* WHAT YOU NEED TO DO: Return the lines of the listing below exactly as they appear, beginning at the one with "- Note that" and stopping after the one with "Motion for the"; do not include pictures.

* DATASET CONTENT:
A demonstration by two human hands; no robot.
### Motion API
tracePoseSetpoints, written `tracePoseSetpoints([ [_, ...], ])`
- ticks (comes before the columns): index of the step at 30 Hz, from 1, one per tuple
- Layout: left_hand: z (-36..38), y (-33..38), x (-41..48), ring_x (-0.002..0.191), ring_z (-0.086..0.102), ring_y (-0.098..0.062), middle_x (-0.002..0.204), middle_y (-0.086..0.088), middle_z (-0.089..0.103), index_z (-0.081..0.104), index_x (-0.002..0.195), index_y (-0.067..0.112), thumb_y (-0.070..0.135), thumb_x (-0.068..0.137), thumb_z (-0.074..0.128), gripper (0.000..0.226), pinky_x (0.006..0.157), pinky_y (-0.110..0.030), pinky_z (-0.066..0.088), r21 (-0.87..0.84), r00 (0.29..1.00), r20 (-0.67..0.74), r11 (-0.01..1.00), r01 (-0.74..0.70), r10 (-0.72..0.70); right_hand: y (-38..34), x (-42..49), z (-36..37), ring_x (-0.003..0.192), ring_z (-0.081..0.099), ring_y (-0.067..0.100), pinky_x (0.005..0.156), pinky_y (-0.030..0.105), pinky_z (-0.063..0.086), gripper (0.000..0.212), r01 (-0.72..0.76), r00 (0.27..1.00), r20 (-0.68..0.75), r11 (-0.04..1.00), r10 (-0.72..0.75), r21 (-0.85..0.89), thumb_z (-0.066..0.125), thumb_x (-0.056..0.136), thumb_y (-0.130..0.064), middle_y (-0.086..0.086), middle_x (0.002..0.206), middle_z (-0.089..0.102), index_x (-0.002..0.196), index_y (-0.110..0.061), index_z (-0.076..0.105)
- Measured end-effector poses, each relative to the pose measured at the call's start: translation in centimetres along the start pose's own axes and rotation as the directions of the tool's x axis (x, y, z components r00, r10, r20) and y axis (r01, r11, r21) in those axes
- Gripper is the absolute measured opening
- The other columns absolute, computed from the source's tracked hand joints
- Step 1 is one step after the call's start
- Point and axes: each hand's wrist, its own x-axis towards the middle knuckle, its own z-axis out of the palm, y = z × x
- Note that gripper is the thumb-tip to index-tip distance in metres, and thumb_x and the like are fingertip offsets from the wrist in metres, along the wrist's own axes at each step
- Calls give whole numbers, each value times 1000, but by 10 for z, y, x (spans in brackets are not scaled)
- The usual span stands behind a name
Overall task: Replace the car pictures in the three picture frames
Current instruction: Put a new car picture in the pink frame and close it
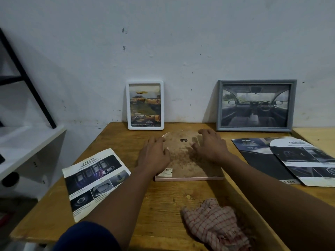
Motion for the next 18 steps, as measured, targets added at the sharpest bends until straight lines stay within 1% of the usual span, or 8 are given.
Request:
tracePoseSetpoints([
  [3, 4, -3, 8, 152, 22, -23, 163, -2, 33, 33, 157, 22, 36, 105, 47, 56, 119, -43, 28, -3, 995, 84, 999, -51, 51, 1, 10, 5, 147, 24, 26, 116, 54, 26, 66, 82, 984, 158, 997, -83, 9, 49, 97, -52, 4, 160, 28, 153, -24, 28],
  [5, 7, -5, 10, 156, 8, -22, 168, 1, 21, 23, 160, 24, 38, 107, 42, 59, 123, -45, 16, 2, 980, 186, 998, -69, 67, 1, 11, 14, 148, 22, 25, 119, 53, 19, 63, 127, 970, 210, 992, -121, -16, 43, 99, -54, 4, 160, 28, 152, -27, 26],
  [8, 12, -7, 11, 156, 10, -23, 168, -1, 22, 19, 161, 22, 42, 107, 37, 60, 123, -45, 16, 46, 965, 256, 996, -74, 60, 5, 12, 26, 147, 26, 25, 119, 51, 18, 63, 155, 976, 168, 985, -141, -76, 39, 98, -58, 4, 158, 33, 152, -26, 26],
  [11, 6, -2, 25, 151, 24, -27, 165, -5, 28, 20, 161, 22, 46, 104, 40, 64, 120, -49, 27, 159, 962, 270, 983, -89, 44, 7, 24, 21, 142, 32, 26, 114, 52, 25, 70, 171, 975, 168, 977, -149, -127, 43, 95, -61, 5, 156, 37, 153, -25, 26],
  [13, 3, 4, 37, 149, 27, -28, 165, -6, 28, 20, 161, 24, 47, 104, 38, 64, 118, -49, 30, 207, 961, 271, 973, -106, 47, 6, 32, 17, 141, 33, 26, 112, 53, 27, 70, 186, 976, 139, 971, -165, -151, 43, 94, -60, 4, 155, 37, 153, -26, 26],
  [15, 8, 6, 42, 151, 22, -29, 167, -4, 23, 16, 162, 26, 48, 105, 33, 63, 119, -48, 25, 251, 960, 268, 957, -149, 79, 7, 35, 19, 140, 32, 25, 110, 51, 28, 69, 223, 973, 105, 956, -207, -189, 38, 96, -60, 3, 156, 35, 154, -28, 21],
  [16, 14, 4, 41, 154, 13, -29, 169, -3, 17, 11, 162, 28, 48, 105, 29, 63, 122, -48, 18, 261, 958, 269, 950, -171, 99, 10, 34, 24, 141, 29, 24, 110, 50, 26, 68, 241, 969, 98, 949, -226, -202, 33, 97, -60, 3, 157, 32, 156, -29, 16],
  [18, 25, -3, 41, 157, -7, -24, 172, 1, 1, -1, 163, 30, 48, 107, 21, 63, 125, -45, 0, 239, 949, 290, 951, -197, 123, 14, 34, 33, 150, 16, 22, 116, 51, 17, 67, 267, 962, 106, 944, -250, -195, 25, 99, -58, 1, 163, 23, 158, -31, 6],
])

* EXERCISE ANSWER:
- Note that gripper is the thumb-tip to index-tip distance in metres, and thumb_x and the like are fingertip offsets from the wrist in metres, along the wrist's own axes at each step
- Calls give whole numbers, each value times 1000, but by 10 for z, y, x (spans in brackets are not scaled)
- The usual span stands behind a name
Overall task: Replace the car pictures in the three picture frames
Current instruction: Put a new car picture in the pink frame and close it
Motion for the next 18 steps, as measured, targets added at the sharpest bends until straight lines stay within 1% of the usual span, or 8 are given.

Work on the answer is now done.